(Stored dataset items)
#####
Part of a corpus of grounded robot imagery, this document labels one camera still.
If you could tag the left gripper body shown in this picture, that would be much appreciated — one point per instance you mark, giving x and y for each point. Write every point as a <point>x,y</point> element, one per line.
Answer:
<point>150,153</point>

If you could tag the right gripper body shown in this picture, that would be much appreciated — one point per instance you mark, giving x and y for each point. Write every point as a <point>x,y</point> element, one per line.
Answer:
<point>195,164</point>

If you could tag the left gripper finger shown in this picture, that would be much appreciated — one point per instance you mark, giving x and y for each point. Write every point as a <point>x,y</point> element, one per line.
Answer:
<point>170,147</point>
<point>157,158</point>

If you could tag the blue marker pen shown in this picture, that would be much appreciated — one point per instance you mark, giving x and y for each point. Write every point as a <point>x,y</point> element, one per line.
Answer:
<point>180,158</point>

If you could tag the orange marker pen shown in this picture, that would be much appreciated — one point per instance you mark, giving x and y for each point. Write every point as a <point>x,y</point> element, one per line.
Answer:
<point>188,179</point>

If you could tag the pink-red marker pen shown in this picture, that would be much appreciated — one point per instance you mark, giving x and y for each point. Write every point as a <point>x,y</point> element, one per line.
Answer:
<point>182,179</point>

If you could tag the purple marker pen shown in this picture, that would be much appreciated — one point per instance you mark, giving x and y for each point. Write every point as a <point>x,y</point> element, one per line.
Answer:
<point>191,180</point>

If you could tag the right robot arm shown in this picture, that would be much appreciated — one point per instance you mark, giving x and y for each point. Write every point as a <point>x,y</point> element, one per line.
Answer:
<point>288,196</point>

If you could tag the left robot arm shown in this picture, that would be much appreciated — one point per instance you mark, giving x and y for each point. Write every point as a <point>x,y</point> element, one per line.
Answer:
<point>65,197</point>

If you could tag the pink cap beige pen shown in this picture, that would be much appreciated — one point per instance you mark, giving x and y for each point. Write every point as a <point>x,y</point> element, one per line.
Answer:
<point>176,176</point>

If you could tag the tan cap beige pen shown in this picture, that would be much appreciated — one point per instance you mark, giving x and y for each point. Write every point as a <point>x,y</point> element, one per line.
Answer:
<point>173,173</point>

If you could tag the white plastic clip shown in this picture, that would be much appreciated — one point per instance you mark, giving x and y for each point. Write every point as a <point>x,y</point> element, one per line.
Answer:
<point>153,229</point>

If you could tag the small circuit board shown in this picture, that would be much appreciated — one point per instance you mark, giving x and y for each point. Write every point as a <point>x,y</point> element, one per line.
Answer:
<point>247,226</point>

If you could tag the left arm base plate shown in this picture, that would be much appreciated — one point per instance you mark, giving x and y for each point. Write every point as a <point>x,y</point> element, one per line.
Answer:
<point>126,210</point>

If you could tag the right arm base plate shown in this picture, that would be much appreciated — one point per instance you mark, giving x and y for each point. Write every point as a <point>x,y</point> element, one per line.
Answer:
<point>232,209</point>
#####
▶ _Work instruction_
A verbatim output of all the data above is needed.

▶ _Exercise output_
Part of a corpus of grounded robot imagery, this document labels one camera still.
If you could tag the left gripper body shown in this picture, that would be much appreciated — one point per instance you mark, giving x and y for each point. Write every point as a <point>x,y</point> element, one per line.
Answer:
<point>150,153</point>

If you could tag the right gripper body shown in this picture, that would be much appreciated — one point per instance you mark, giving x and y for each point. Write every point as a <point>x,y</point> element, one per line.
Answer:
<point>195,164</point>

If you could tag the left gripper finger shown in this picture, that would be much appreciated — one point per instance you mark, giving x and y for each point. Write every point as a <point>x,y</point> element, one per line.
Answer:
<point>170,147</point>
<point>157,158</point>

If you could tag the blue marker pen shown in this picture, that would be much appreciated — one point per instance you mark, giving x and y for each point. Write every point as a <point>x,y</point> element, one per line.
Answer:
<point>180,158</point>

If you could tag the orange marker pen shown in this picture, that would be much appreciated — one point per instance you mark, giving x and y for each point. Write every point as a <point>x,y</point> element, one per line.
Answer:
<point>188,179</point>

If you could tag the pink-red marker pen shown in this picture, that would be much appreciated — one point per instance you mark, giving x and y for each point. Write every point as a <point>x,y</point> element, one per line.
Answer:
<point>182,179</point>

If you could tag the purple marker pen shown in this picture, that would be much appreciated — one point per instance you mark, giving x and y for each point. Write every point as a <point>x,y</point> element, one per line.
Answer:
<point>191,180</point>

If you could tag the right robot arm shown in this picture, that would be much appreciated — one point per instance you mark, giving x and y for each point. Write every point as a <point>x,y</point> element, one per line.
Answer:
<point>288,196</point>

If you could tag the left robot arm shown in this picture, that would be much appreciated — one point per instance you mark, giving x and y for each point. Write every point as a <point>x,y</point> element, one per line.
Answer:
<point>65,197</point>

If you could tag the pink cap beige pen shown in this picture, that would be much appreciated — one point per instance you mark, giving x and y for each point. Write every point as a <point>x,y</point> element, one per line.
Answer:
<point>176,176</point>

If you could tag the tan cap beige pen shown in this picture, that would be much appreciated — one point per instance you mark, giving x and y for each point. Write every point as a <point>x,y</point> element, one per line.
Answer:
<point>173,173</point>

If you could tag the white plastic clip shown in this picture, that would be much appreciated — one point per instance you mark, giving x and y for each point. Write every point as a <point>x,y</point> element, one per line.
Answer:
<point>153,229</point>

If you could tag the small circuit board shown in this picture, that would be much appreciated — one point per instance you mark, giving x and y for each point. Write every point as a <point>x,y</point> element, one per line.
Answer:
<point>247,226</point>

If you could tag the left arm base plate shown in this picture, that would be much appreciated — one point per instance you mark, giving x and y for each point. Write every point as a <point>x,y</point> element, one per line.
Answer:
<point>126,210</point>

If you could tag the right arm base plate shown in this picture, that would be much appreciated — one point per instance you mark, giving x and y for each point. Write every point as a <point>x,y</point> element, one per line.
Answer:
<point>232,209</point>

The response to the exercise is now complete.